Replantear la respuesta: entre la firmeza y la eficacia
El debate público sobre inmigración ilegal ha vuelto a situarse en primer plano tras las declaraciones del secretario general del PP, que reclama una actitud más contundente frente a las redes criminales. Más allá del eslogan de mano dura, es imprescindible evaluar qué instrumentos reales pueden reducir la llegada irregular sin vulnerar derechos ni empujar a rutas más peligrosas.

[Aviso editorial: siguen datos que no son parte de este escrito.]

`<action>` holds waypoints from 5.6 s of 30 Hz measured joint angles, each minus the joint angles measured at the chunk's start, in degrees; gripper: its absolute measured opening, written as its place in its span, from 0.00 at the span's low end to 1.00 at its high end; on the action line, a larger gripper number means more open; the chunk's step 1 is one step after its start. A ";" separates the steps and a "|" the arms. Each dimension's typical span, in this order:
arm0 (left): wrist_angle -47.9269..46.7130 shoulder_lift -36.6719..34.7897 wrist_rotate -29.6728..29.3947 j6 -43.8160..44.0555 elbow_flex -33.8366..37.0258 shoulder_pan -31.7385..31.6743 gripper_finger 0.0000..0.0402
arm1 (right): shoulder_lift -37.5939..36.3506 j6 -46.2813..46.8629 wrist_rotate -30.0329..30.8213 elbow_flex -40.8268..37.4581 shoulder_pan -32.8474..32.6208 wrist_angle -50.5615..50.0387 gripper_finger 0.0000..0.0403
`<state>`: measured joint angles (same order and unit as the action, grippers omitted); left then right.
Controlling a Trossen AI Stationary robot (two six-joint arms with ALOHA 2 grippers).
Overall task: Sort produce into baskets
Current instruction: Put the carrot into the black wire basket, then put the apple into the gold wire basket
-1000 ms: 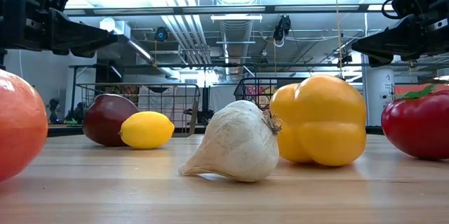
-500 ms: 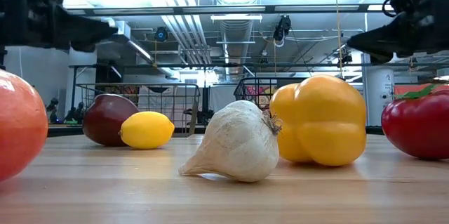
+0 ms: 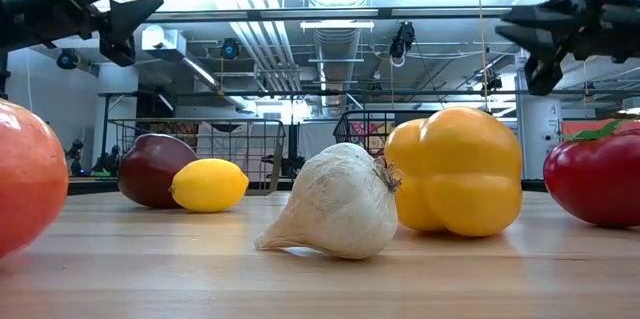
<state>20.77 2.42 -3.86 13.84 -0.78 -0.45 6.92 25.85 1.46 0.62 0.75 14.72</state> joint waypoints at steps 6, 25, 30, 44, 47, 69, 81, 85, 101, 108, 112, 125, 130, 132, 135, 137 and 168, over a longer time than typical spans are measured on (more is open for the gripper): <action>-1.40 0.65 0.07 1.21 0.02 0.04 0.39 | 0.87 0.34 -1.52 0.00 -0.14 0.68 0.17; 0.74 2.99 -5.50 -0.76 0.04 -0.04 0.39 | 24.51 -10.22 3.64 28.20 -1.62 -26.74 0.17; 1.08 5.87 -4.06 2.18 -0.27 0.42 0.39 | 31.70 -12.69 4.41 35.37 -1.64 -27.92 0.17; -9.77 25.91 -5.51 -3.99 -16.20 0.42 0.39 | 56.44 -9.92 7.56 55.68 -5.27 -60.74 0.17; -17.42 30.27 -8.69 -3.89 -19.48 0.42 0.39 | 62.19 -8.89 7.60 59.07 -7.40 -68.61 0.17; -18.94 41.71 -13.22 -6.18 -28.11 0.42 0.39 | 86.11 -6.42 9.09 66.01 -12.65 -64.67 0.43; -18.16 41.88 -13.20 -5.83 -27.67 0.42 0.39 | 91.90 -3.32 9.11 64.78 -12.63 -59.80 0.57; -18.22 41.97 -13.20 -5.83 -27.61 0.42 0.39 | 93.62 -3.35 9.13 64.52 -12.63 -58.75 0.57; -17.74 43.80 -13.18 -5.33 -27.58 0.42 0.39 | 91.52 -4.49 9.17 63.49 -12.63 -58.92 0.40; -17.07 45.71 -13.16 -4.76 -27.58 0.42 0.39 | 84.61 -7.25 8.66 66.02 -12.40 -59.01 0.40; -17.15 45.66 -13.16 -4.76 -28.04 0.42 0.39 | 79.52 -9.13 11.14 68.80 -10.34 -58.98 0.40; -17.35 46.03 -13.14 -4.38 -30.45 0.42 0.39 | 74.72 -13.56 14.84 78.36 11.94 -68.40 0.40; -17.80 46.03 -13.11 -2.30 -30.47 0.42 0.39 | 77.78 -16.31 8.57 77.88 21.42 -68.59 0.41; -17.86 46.03 -13.11 -1.29 -30.47 0.43 0.39 | 79.74 -17.56 7.37 77.75 23.98 -68.53 0.42; -18.30 46.03 -13.05 0.01 -30.47 0.44 0.39 | 82.71 -19.22 7.21 77.72 26.41 -67.99 0.47; -18.48 46.03 -12.55 0.79 -30.47 0.44 0.39 | 84.55 -19.67 7.10 77.72 27.43 -67.64 0.50; -20.63 50.80 -4.50 13.58 -30.47 10.74 0.39 | 66.53 -15.94 9.85 70.36 2.88 -55.97 0.56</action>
<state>0.14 53.21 -8.36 27.41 -31.24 10.29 73.44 9.91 11.31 70.98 3.63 -41.25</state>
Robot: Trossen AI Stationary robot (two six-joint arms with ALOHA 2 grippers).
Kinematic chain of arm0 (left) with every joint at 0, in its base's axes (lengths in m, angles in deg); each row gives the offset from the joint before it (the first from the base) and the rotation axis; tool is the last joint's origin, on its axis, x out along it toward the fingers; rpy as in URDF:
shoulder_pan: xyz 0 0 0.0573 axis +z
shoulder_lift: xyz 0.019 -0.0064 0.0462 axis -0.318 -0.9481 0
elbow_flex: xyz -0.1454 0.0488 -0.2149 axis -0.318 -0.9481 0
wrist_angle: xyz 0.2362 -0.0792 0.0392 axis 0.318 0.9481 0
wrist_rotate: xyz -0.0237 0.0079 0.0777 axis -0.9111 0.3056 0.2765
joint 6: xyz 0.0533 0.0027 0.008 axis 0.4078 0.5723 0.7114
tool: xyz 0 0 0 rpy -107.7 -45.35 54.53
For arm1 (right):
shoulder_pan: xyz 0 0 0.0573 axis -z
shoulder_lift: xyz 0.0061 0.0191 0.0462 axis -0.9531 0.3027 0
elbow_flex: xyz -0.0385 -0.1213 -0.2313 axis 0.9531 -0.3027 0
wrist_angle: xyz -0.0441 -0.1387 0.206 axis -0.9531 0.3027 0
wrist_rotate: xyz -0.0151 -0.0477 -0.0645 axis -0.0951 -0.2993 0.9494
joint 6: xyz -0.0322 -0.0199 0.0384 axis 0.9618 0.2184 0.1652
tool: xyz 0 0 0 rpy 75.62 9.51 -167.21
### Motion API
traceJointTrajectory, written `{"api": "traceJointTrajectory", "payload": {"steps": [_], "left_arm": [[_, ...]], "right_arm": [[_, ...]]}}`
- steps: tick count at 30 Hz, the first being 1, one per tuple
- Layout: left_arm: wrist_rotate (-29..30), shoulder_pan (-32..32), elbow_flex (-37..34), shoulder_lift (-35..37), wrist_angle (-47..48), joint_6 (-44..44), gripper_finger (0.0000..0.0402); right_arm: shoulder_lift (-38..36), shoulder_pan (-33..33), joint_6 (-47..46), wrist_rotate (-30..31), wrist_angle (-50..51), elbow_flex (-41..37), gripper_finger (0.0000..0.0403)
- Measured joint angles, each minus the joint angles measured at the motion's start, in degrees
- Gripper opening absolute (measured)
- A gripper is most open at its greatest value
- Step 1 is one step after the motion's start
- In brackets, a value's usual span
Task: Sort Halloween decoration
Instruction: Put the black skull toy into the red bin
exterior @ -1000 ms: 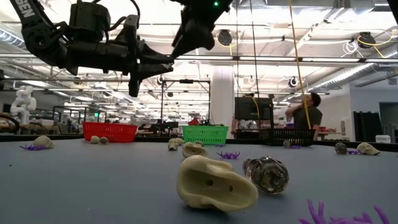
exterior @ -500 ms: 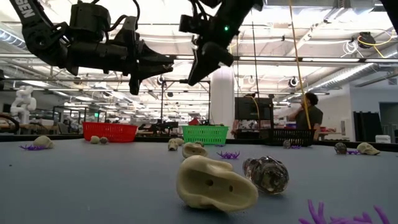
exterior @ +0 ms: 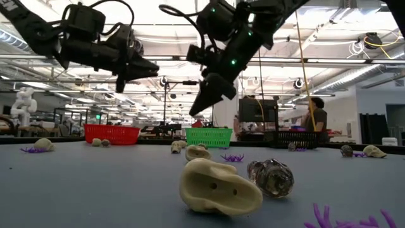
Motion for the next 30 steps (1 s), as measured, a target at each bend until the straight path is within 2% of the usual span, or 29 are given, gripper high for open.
{"api": "traceJointTrajectory", "payload": {"steps": [3,8,16,20,24,30], "left_arm": [[0.02,3.08,4.18,2.46,13.71,4.33,0.0053],[3.03,7.26,14.11,2.54,33.93,10.53,0.0053],[7.31,13.99,27.74,-2.0,56.33,17.31,0.0053],[7.49,17.22,31.89,-7.41,63.14,18.88,0.0053],[7.57,20.15,34.66,-14.67,68.13,20.78,0.0053],[10.76,23.68,38.43,-24.79,70.01,23.09,0.0053]], "right_arm": [[0.0,0.07,-1.86,0.32,-1.84,-1.64,0.0001],[-0.24,0.0,-2.29,0.38,-6.27,-3.86,0.0],[-5.6,1.63,-5.14,-5.74,-24.23,-16.28,0.0],[-8.88,2.63,-6.7,-5.59,-30.16,-22.45,0.0],[-12.4,3.06,-7.41,-5.37,-31.44,-26.04,0.0],[-18.41,3.04,-6.48,-3.86,-31.47,-29.79,0.0]]}}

Medidas operativas que completarían la postura de firmeza
- Refuerzo de vigilancia marítima y coordinación multinacional con sistemas de detección temprana.
- Canales legales ampliados para trabajar y solicitar asilo, reduciendo la dependencia de traficantes.
- Unidades especializadas de inteligencia para desarticular mafias y rastrear flujos financieros.
- Programas de acogida y recursos municipales para facilitar la integración de quienes cumplen requisitos.
- Acuerdos de cooperación con países de tránsito para abordar las causas estructurales.
Riesgos de priorizar solo medidas represivas
Una reacción exclusivamente punitiva puede tener efectos contraproducentes: desplazar las rutas hacia zonas más inseguras, incrementar víctimas en el mar y generar litigios por derechos fundamentales. Las islas y las áreas costeras, como el caso de Canarias, muestran que la presión territorial exige soluciones combinadas —control, prevención y asistencia— no únicamente endurecimiento.
Hacia una política práctica y mesurada
Si se aspira a igualar el nivel de respuesta de países vecinos, conviene establecer objetivos cuantificables, inversión en tecnología y formación, y mecanismos de evaluación independientes. Una estrategia creíble integra la protección fronteriza con vías legales y programas de integración: solo así la propuesta de priorizar la migración puede traducirse en resultados sostenibles y respetuosos con la ley.